◆ Task prompt
From the records below, please print only the lines from the one containing "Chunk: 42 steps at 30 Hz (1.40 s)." through the one containing "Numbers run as", both included. Skip the pictures.

+++ Exercise data

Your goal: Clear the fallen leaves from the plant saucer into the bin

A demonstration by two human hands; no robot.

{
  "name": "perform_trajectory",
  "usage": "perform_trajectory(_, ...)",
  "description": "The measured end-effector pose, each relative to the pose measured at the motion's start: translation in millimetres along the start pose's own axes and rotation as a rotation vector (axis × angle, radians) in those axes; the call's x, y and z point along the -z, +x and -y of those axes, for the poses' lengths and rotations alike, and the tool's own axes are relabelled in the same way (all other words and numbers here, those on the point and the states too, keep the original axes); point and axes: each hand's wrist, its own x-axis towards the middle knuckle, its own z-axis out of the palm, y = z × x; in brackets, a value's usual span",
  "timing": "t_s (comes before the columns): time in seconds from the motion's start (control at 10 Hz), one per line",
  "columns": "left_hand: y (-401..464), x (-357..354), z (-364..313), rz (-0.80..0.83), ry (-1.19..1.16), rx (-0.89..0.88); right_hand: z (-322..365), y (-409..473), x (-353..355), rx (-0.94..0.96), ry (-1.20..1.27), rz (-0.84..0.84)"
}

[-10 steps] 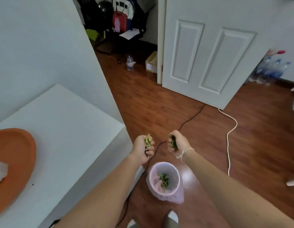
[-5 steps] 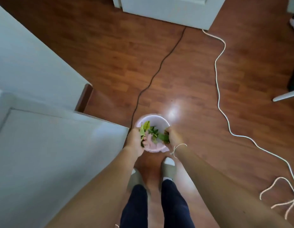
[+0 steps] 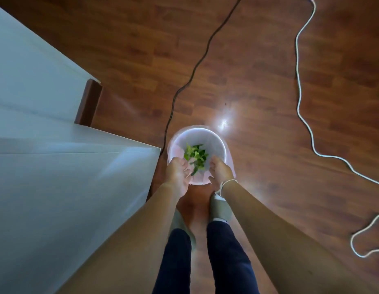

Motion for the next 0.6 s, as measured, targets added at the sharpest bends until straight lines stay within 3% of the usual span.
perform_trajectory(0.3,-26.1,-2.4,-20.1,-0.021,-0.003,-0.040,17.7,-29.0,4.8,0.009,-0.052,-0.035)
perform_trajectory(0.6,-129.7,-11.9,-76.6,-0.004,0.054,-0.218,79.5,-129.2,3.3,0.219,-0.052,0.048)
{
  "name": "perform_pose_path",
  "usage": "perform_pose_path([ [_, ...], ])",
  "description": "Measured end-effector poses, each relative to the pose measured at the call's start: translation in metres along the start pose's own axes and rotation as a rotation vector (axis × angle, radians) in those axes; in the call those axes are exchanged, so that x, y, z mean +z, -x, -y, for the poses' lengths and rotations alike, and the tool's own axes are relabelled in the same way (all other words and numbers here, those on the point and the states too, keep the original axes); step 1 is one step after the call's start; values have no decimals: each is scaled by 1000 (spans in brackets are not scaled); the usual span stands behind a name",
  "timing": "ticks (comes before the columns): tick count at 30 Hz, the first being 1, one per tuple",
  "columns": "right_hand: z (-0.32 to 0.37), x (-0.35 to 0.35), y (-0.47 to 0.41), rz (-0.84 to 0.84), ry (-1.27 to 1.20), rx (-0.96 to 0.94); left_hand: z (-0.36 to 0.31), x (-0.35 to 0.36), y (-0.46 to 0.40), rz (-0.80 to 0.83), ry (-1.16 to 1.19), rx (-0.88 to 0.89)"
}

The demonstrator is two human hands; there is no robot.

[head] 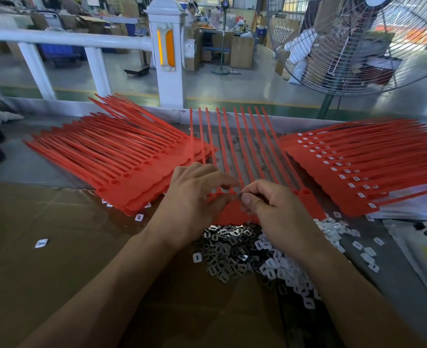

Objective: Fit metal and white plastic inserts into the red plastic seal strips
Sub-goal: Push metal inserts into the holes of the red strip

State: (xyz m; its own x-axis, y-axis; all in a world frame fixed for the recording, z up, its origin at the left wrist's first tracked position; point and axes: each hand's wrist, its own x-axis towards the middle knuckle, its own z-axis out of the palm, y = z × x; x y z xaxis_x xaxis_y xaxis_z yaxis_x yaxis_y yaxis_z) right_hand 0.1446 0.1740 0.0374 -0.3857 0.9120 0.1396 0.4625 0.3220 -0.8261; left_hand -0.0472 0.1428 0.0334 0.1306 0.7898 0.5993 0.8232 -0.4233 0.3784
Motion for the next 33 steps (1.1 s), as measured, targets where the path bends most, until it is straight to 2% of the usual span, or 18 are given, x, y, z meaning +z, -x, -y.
perform_pose_path([
  [6, 1, -1, 1, 9, -9, 5, 1, 0, 0, 41, -57, 109],
  [11, 0, -1, 0, 10, -14, 2, 2, 2, -1, 19, -62, 97],
  [14, -1, -1, 0, -31, -13, 2, 3, 3, -1, -7, -49, 35],
  [17, -2, -2, 0, -99, 24, 12, 10, 3, -1, -43, -70, -112],
  [21, -1, -3, 0, -135, 113, 13, 17, 5, -2, 12, -137, -239],
  [26, 0, -4, 0, -148, 152, 12, 20, 13, -4, 86, -204, -268],
  [33, 1, -5, 0, -153, 193, -5, 23, 17, -5, 101, -208, -263],
])
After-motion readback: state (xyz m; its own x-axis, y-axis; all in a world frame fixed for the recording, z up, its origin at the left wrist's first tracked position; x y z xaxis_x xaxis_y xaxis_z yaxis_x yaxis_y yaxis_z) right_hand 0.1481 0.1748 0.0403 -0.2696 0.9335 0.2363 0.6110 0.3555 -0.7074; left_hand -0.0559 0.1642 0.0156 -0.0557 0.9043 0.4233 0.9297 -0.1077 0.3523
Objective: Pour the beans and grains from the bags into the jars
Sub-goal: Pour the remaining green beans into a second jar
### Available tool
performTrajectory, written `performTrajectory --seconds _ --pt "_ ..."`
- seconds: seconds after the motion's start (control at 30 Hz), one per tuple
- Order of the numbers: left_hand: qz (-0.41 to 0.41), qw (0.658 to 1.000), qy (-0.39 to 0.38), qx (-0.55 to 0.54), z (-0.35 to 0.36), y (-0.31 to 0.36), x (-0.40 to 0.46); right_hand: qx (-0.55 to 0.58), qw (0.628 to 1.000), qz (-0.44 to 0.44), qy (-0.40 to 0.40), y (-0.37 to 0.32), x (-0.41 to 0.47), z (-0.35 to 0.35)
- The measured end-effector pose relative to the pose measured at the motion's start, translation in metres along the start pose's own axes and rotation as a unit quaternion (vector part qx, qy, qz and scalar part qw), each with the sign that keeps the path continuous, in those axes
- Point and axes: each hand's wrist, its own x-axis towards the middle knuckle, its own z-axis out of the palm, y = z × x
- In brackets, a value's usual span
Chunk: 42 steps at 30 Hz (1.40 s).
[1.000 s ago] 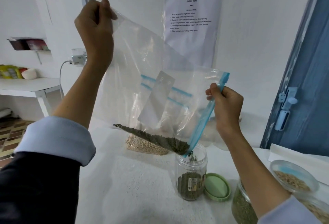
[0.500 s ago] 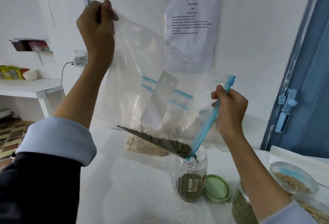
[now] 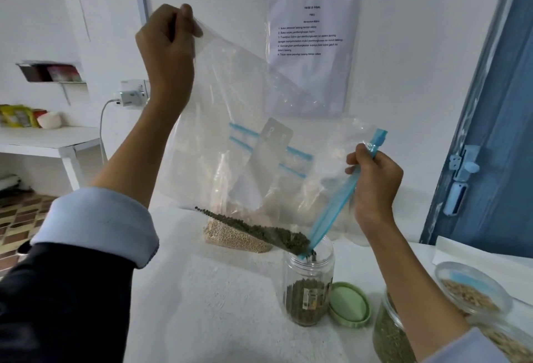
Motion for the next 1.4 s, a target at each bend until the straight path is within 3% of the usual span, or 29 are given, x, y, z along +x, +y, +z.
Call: performTrajectory --seconds 1.4 --pt "-0.02 0.999 -0.023 -0.032 0.02 -0.001 -0.011 -0.016 0.998 0.011 0.062 0.015 0.01 -0.005"
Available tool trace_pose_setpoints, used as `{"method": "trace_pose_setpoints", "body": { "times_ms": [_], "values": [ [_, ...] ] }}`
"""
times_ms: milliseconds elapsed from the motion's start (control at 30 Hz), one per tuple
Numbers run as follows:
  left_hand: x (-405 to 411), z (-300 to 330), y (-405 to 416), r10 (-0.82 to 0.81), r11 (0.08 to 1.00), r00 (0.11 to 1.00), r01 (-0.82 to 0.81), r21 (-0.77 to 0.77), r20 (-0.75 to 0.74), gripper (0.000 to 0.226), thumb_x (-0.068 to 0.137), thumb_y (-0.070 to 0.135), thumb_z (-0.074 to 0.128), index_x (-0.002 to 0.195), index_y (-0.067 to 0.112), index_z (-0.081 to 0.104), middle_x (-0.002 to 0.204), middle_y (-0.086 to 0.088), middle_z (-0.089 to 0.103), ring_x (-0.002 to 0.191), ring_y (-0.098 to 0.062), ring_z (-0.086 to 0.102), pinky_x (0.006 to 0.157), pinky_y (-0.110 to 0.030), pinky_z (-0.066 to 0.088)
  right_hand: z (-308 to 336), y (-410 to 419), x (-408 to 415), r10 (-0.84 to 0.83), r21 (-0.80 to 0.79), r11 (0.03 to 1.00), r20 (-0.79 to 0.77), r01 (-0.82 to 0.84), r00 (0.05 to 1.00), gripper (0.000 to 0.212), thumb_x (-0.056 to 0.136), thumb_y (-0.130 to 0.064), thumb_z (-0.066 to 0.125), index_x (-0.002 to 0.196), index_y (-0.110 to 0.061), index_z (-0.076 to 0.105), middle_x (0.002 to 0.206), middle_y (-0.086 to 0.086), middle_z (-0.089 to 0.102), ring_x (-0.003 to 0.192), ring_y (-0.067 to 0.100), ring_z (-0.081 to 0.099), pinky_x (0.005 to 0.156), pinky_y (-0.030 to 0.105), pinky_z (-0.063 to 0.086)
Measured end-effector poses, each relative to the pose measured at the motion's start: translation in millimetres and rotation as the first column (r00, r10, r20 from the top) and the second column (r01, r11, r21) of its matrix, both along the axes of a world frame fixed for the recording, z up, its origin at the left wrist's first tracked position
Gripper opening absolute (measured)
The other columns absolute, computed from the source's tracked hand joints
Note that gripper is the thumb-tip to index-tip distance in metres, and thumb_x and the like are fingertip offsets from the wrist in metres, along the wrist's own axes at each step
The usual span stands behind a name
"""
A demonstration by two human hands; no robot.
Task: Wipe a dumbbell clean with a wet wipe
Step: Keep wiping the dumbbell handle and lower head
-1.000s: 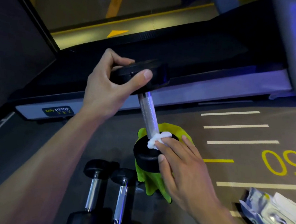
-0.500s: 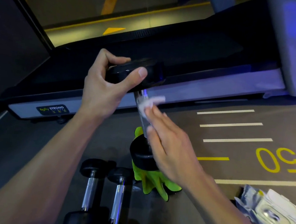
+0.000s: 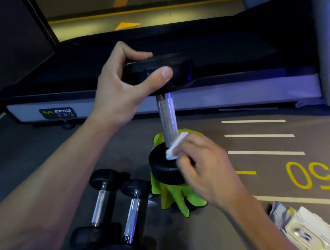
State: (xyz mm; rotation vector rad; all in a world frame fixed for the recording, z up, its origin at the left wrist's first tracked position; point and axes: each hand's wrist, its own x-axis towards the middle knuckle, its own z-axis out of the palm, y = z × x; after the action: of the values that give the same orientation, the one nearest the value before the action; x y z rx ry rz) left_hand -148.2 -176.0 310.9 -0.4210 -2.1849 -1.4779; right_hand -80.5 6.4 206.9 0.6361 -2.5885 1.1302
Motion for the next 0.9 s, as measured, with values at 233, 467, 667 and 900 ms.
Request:
{"method": "trace_pose_setpoints", "body": {
  "times_ms": [233,467,667,900],
  "values": [
    [-1,3,4,-0.035,0.999,0.999,0.036,-0.016,0.006,0.043,0.079,0.049,0.084,0.101,0.026,0.056,0.120,0.003,0.072,0.109,-0.004,0.069,0.092,-0.018,0.052,-1,-56,34,-0.206,0.393,0.883,-0.161,0.254,0.965,0.040,0.099,-0.035,0.039,0.107,-0.012,0.070,0.104,0.005,0.057,0.100,0.027,0.055,0.090,0.039,0.043],
    [-4,6,-4,-0.096,0.995,0.994,0.096,0.005,0.043,0.045,0.075,0.046,0.086,0.100,0.021,0.057,0.125,-0.003,0.073,0.118,-0.018,0.070,0.106,-0.047,0.055,-16,-8,4,-0.091,-0.168,0.982,-0.034,0.084,0.995,0.023,0.093,-0.024,0.050,0.090,-0.022,0.073,0.098,-0.020,0.063,0.097,0.004,0.061,0.087,0.023,0.046],
    [-9,8,-24,-0.193,0.980,0.976,0.187,0.064,0.098,0.037,0.077,0.039,0.084,0.098,0.025,0.057,0.131,-0.006,0.071,0.121,-0.017,0.068,0.102,-0.036,0.054,-17,1,-10,-0.049,-0.343,0.937,0.082,0.074,0.995,0.015,0.087,-0.006,0.074,0.090,-0.022,0.073,0.091,-0.011,0.066,0.091,0.014,0.063,0.082,0.023,0.047],
    [-12,-1,-35,-0.190,0.980,0.978,0.183,0.078,0.082,0.035,0.080,0.041,0.083,0.100,0.028,0.057,0.133,-0.005,0.070,0.130,-0.022,0.064,0.114,-0.057,0.047,26,-43,-40,-0.225,-0.505,0.859,-0.228,0.082,0.947,0.005,0.090,-0.002,0.074,0.093,-0.006,0.073,0.096,0.000,0.066,0.093,0.015,0.066,0.081,0.042,0.057]
  ]
}}
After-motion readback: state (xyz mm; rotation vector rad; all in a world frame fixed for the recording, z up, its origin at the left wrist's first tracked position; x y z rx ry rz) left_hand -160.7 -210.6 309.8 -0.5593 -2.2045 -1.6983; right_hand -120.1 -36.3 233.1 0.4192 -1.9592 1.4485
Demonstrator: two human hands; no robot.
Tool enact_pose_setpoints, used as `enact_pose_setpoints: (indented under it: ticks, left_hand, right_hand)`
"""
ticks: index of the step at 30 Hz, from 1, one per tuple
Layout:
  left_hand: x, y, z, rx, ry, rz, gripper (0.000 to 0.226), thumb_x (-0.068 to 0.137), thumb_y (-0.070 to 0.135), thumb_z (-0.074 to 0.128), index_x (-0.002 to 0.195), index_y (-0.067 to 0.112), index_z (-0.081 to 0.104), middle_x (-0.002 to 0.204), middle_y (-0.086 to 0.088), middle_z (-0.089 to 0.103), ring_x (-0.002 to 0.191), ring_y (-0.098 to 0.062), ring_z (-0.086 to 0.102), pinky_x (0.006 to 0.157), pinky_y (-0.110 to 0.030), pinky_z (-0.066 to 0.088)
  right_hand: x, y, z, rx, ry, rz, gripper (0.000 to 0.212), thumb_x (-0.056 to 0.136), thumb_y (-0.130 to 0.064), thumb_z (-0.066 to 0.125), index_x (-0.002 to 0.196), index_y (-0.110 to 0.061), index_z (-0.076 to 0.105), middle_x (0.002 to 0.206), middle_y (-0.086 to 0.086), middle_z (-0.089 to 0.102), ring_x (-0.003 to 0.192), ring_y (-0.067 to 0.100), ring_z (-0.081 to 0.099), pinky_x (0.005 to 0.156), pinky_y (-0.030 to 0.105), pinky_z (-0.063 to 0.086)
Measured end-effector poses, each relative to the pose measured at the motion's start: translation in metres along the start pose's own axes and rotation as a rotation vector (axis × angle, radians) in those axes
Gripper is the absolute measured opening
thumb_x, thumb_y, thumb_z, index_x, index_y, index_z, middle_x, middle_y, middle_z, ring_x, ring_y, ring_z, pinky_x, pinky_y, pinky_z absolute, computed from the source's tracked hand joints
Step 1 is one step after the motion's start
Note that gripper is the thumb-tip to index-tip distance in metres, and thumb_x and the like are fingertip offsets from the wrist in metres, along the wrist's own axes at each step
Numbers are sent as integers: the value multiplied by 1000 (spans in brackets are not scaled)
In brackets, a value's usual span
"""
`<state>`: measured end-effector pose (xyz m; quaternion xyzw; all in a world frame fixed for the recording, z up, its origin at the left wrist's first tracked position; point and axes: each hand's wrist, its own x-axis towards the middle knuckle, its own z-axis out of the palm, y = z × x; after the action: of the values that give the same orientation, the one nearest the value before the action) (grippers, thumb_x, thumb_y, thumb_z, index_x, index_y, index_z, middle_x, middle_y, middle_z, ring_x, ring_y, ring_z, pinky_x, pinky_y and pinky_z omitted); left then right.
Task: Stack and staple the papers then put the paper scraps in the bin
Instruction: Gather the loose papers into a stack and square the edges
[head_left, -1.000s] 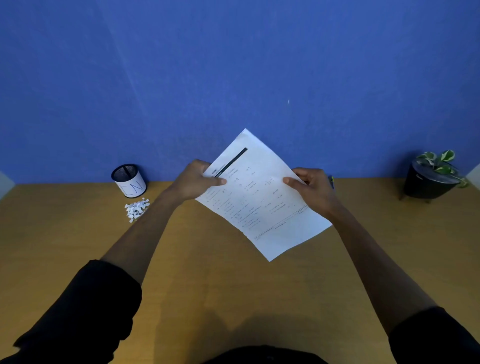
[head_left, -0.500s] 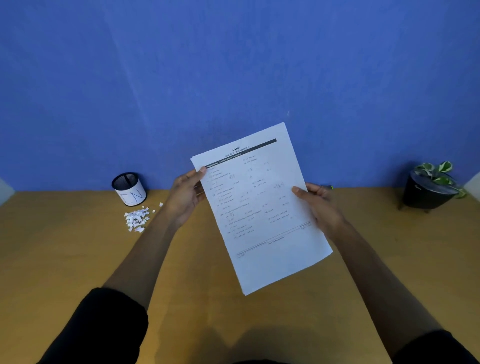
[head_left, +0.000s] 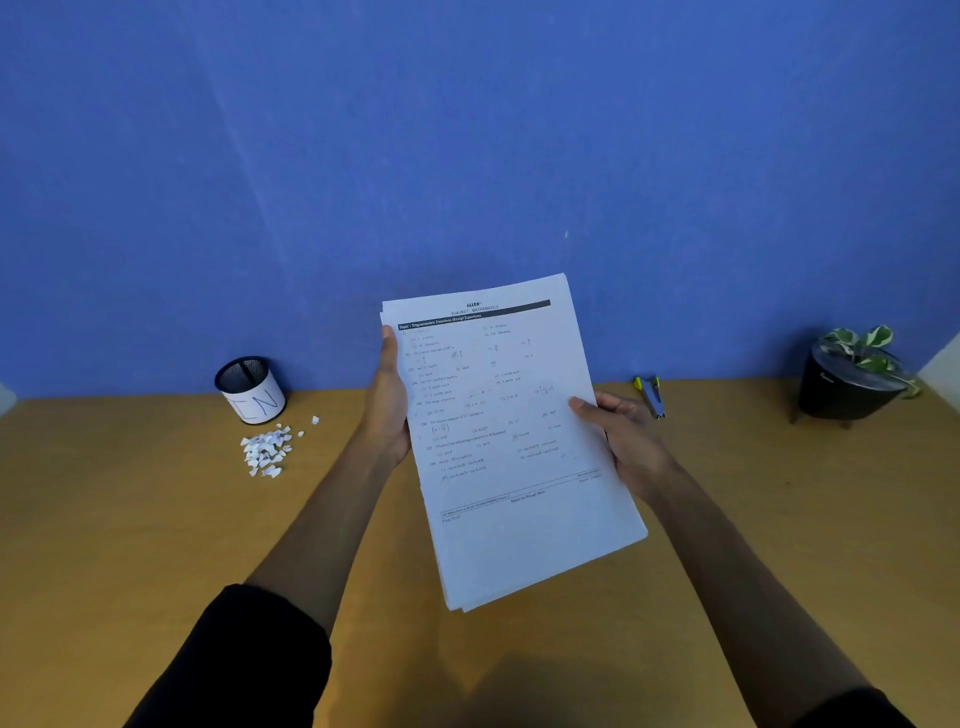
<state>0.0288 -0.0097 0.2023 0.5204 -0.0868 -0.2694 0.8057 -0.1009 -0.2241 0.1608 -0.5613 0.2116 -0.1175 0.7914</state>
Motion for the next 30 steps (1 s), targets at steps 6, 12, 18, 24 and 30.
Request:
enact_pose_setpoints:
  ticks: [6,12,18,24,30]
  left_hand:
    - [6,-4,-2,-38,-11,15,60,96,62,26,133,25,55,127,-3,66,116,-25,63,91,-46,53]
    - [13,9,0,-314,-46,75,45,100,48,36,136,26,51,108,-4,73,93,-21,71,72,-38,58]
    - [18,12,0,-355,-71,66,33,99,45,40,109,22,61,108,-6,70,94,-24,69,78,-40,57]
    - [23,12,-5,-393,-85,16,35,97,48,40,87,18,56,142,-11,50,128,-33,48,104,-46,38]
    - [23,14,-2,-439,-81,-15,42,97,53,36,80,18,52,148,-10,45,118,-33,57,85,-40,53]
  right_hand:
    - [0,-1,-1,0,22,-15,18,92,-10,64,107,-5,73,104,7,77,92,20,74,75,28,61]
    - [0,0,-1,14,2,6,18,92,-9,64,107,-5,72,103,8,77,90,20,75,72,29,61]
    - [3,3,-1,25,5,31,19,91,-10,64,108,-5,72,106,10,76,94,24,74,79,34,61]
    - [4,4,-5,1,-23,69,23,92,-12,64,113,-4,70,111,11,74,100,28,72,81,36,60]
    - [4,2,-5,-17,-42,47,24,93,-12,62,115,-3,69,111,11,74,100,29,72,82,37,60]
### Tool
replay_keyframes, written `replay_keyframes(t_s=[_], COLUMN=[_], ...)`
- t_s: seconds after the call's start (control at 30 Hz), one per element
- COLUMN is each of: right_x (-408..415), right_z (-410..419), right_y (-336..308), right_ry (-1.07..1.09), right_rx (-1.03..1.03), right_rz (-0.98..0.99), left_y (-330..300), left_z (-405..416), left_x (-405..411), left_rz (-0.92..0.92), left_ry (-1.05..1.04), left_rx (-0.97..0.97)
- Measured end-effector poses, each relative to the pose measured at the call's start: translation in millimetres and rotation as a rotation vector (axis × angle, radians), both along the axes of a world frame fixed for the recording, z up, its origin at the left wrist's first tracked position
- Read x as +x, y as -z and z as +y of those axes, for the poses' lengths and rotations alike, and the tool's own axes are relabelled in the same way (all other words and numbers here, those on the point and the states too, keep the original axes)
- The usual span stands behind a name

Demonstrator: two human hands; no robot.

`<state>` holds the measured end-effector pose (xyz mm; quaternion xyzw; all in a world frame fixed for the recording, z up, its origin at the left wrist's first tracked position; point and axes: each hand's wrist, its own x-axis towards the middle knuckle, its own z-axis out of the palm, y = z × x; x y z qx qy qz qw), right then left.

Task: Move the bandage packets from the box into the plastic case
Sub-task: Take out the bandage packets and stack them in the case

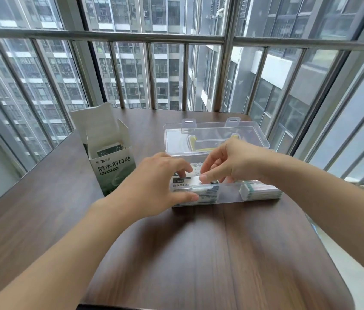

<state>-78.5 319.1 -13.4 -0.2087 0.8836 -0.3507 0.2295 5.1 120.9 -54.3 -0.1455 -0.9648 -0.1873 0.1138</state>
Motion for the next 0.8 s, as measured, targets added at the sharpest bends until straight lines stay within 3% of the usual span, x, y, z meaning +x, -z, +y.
replay_keyframes(t_s=[0.23,0.53,0.8], right_x=[-5,-2,-3], right_z=[5,-6,-7], right_y=[-13,-12,-13], right_ry=[0.023,-0.046,-0.021], right_rx=[-0.035,0.223,0.199], right_rz=[0.116,0.252,0.023], left_y=[-3,-4,2], left_z=[-1,3,5], left_x=[1,-3,-6], left_rz=[-0.002,-0.048,-0.051], left_ry=[-0.004,-0.034,-0.062], left_rx=[-0.052,-0.230,-0.280])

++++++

◆ Answer to this task
Chunk: 42 steps at 30 Hz (1.40 s).
[1.000 s ago] 
[0.500 s ago] 
[now] 
Motion for the next 1.4 s, a target at each bend until the straight path is within 3% of the usual span, or 29 are given, x, y, z along +x, +y, +z.
Call: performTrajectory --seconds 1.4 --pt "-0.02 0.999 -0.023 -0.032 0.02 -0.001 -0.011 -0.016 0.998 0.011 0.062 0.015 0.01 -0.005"
Available tool trace_pose_setpoints, used as `{"method": "trace_pose_setpoints", "body": { "times_ms": [_], "values": [ [_, ...] ] }}`
"""
times_ms: milliseconds elapsed from the motion's start (control at 30 Hz), one per tuple
Numbers run as follows:

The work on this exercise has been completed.